12/05/2013 1:20 pm EST


Jim Jubak

Founder and Editor, JubakPicks.com

I’m starting to long for some conclusive economic news—even if it is bad economic news.

Today’s release of revised third quarter GDP growth is frustratingly inconclusive—if you’re looking for, as the market is, a strong trend that might indicate which way the Fed will jump on the taper/no taper decision at its December 18 meeting.

The headline number shows a very strong economy. The revised numbers say that third quarter GDP growth came in at 3.6%. That’s a big jump from the 2.8% in the first estimate of third quarter GDP growth and a significant increase from the 2.5% growth rate in the second quarter

If we could take these numbers at face value—and, more importantly, if we were convinced that the Federal Reserve would take these numbers at face value—then I think we’d be looking at a strong argument for believing that the Fed would start to reduce its $85 billion in monthly asset purchases with the December 18 meeting.

But we can’t take these numbers at face value—and I’m certain that the Fed won’t. The big increase in revised third quarter growth doesn’t show an acceleration in the economy’s growth rate. Instead the jump from first to second estimate is due to a big increase in inventories. Growth in inventories, I’d point out, is only a good thing if those inventories get sold. If they don’t, if goods sit on warehouse shelves, inventories become a big negative for economic growth in the next quarter.

Real final sales, a number that excludes inventories, actually got revised down in today’s estimates to 1.9%. That’s a drop from 2% growth in the first estimate for third quarter GDP and is down from a 2.1% growth rate in the second quarter.

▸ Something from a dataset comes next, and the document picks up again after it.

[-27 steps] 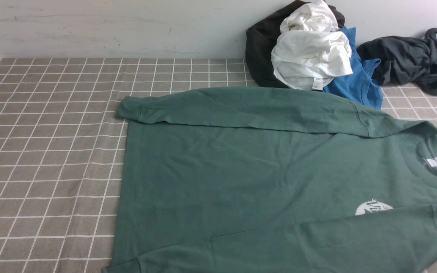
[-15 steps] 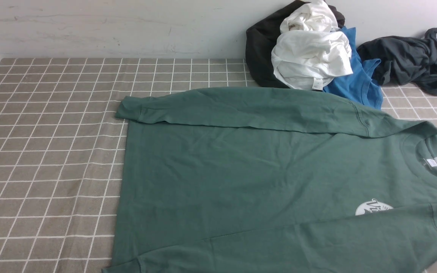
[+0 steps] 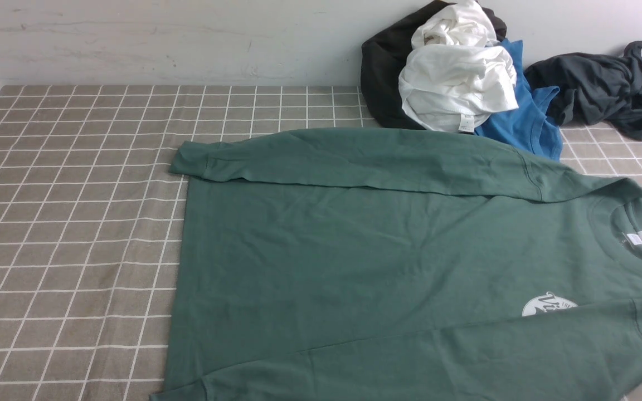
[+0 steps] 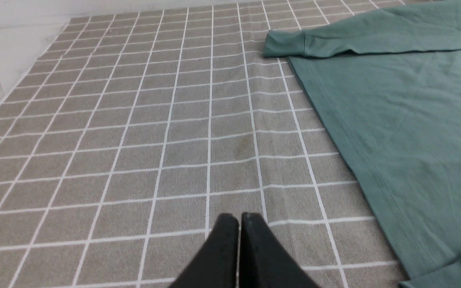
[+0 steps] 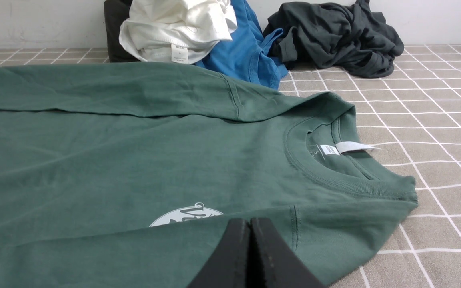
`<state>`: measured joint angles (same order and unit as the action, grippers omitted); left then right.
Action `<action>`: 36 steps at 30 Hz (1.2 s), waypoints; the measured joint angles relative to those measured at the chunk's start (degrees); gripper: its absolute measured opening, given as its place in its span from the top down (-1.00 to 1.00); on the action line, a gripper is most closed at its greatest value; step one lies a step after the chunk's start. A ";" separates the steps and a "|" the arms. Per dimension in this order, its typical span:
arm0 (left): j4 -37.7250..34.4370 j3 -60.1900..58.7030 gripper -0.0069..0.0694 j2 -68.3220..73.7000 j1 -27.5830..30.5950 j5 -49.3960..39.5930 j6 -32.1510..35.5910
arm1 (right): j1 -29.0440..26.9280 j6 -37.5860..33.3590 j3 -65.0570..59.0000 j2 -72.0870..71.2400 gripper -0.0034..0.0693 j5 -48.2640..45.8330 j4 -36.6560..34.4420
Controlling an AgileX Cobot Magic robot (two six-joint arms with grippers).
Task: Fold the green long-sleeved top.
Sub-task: Use the left arm to clamp the cuff closest to it
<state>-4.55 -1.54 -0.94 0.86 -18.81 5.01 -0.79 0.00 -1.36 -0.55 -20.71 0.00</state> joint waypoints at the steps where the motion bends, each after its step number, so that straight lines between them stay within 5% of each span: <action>1: 0.21 0.00 0.84 0.00 0.00 0.78 0.00 | 0.00 0.00 0.00 0.00 0.94 -0.06 0.46; 12: 0.74 0.00 0.84 0.00 -2.60 7.48 0.00 | 0.00 0.00 -0.12 0.00 0.94 1.04 1.65; 20: 0.74 0.00 0.84 0.00 -3.36 22.14 0.00 | 0.00 0.00 -0.17 0.00 0.94 22.09 2.37; 24: 0.69 0.00 0.84 0.00 -3.36 35.82 -0.07 | 0.00 6.91 -0.17 0.00 0.94 40.86 2.47; 30: -0.40 0.11 0.84 0.00 -3.41 54.16 -4.09 | 0.00 14.64 -0.17 0.00 0.94 50.72 2.54; 36: 1.52 13.85 0.84 3.56 -3.41 44.26 -5.01 | 0.00 15.48 5.21 0.97 0.94 46.72 3.39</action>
<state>-3.03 12.31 2.62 -2.55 25.45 0.00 -0.79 15.48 3.85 0.42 26.01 3.39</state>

Personal consumption spending also got revised downward to 1.4% from 1.5% today, supporting the slight downward trend in real final sales. Personal consumption spending, what you and I call consumer spending, increased by 1.8% in the second quarter so today’s downward revision shows an even bigger slowing in consumer spending than the first estimate did.

Given the inconclusive nature of today’s GDP numbers, I think we’re set up to have the financial markets react relatively strongly to tomorrow’s jobs numbers for November. The consensus of economists surveyed by Briefing.com calls for the economy to have added 185,000 jobs in the month. That would be below the 204,000 added in October.